◆ **Task item**: Any pictures in the records below must be left out when you repeat the lines from the line containing "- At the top" through the line containing "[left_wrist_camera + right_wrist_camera" exactly.

◆ **Record extracts**:
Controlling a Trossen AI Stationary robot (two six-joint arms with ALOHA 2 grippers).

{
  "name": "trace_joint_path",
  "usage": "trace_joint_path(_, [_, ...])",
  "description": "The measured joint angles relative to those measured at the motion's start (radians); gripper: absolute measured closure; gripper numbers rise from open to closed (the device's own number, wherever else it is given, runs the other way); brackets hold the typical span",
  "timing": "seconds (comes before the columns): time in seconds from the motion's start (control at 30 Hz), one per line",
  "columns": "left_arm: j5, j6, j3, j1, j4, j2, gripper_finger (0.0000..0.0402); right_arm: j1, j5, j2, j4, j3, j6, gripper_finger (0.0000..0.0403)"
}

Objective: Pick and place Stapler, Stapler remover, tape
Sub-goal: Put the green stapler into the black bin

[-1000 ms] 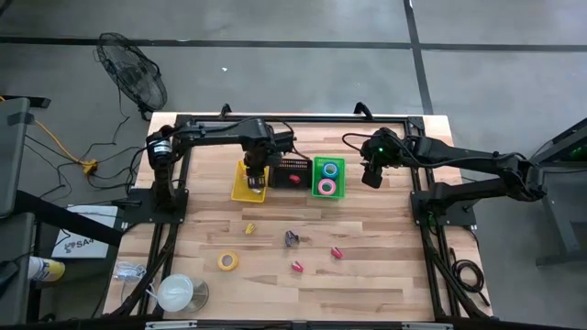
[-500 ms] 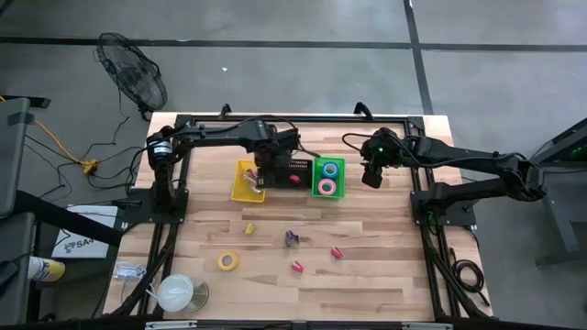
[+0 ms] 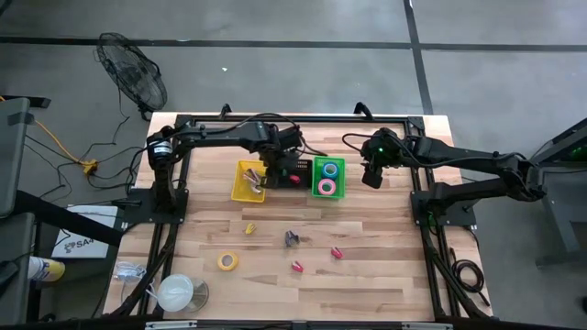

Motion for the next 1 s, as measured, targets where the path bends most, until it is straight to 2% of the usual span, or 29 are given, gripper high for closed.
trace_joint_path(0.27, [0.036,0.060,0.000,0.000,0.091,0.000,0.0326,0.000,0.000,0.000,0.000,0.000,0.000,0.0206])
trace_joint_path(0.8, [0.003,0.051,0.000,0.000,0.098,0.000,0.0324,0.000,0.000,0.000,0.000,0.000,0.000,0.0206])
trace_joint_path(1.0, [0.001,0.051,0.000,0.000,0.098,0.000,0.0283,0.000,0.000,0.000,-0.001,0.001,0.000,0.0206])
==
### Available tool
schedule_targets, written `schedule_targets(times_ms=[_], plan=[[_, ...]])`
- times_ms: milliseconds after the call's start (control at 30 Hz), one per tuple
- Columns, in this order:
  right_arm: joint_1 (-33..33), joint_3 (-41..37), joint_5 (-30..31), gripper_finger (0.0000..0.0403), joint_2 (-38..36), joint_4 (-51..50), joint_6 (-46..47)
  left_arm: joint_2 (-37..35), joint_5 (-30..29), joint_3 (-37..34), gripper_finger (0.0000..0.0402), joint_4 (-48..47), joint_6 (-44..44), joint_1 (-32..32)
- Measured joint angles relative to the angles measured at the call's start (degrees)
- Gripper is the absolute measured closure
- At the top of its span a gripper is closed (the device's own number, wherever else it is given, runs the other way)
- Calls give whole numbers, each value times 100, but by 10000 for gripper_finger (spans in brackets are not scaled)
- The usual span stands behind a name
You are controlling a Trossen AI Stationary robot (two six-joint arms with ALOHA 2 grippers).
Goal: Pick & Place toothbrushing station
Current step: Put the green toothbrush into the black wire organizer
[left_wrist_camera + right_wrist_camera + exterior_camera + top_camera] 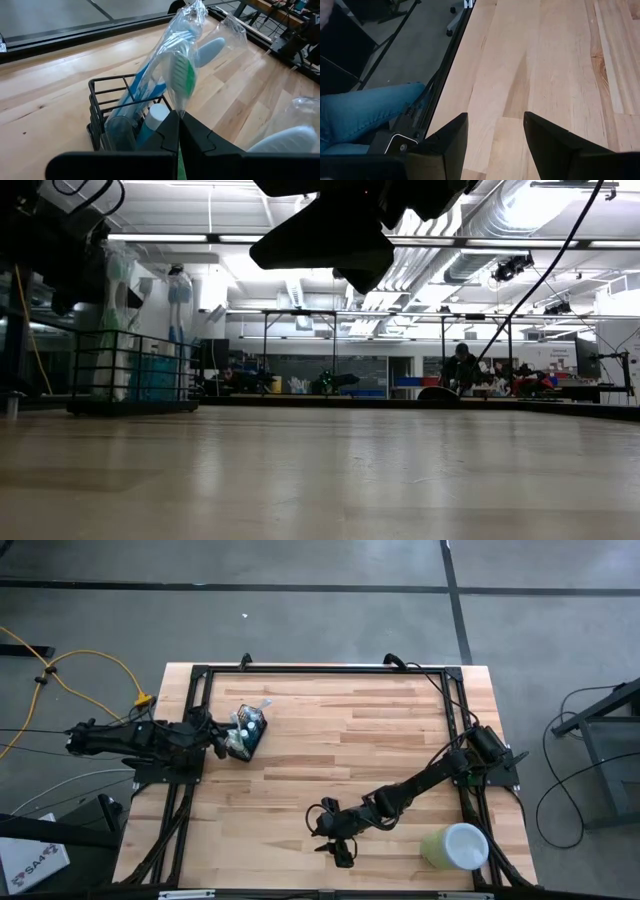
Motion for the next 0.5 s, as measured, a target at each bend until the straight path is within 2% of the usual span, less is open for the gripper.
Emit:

◆ **Reply**:
- At the top of its span a gripper is closed (the device's own number, wherever else it is given, runs the other way)
- Calls give whole numbers, each value times 100, but by 10000 for gripper_finger (spans in brackets are not scaled)
- The usual span stands behind a name
You are controlling a Trossen AI Stationary robot (two six-joint arms with ALOHA 2 grippers).
Goal: Pick & Place toothbrushing station
Current step: Put the green toothbrush into the black wire organizer
[left_wrist_camera + right_wrist_camera + exterior_camera + top_camera] 

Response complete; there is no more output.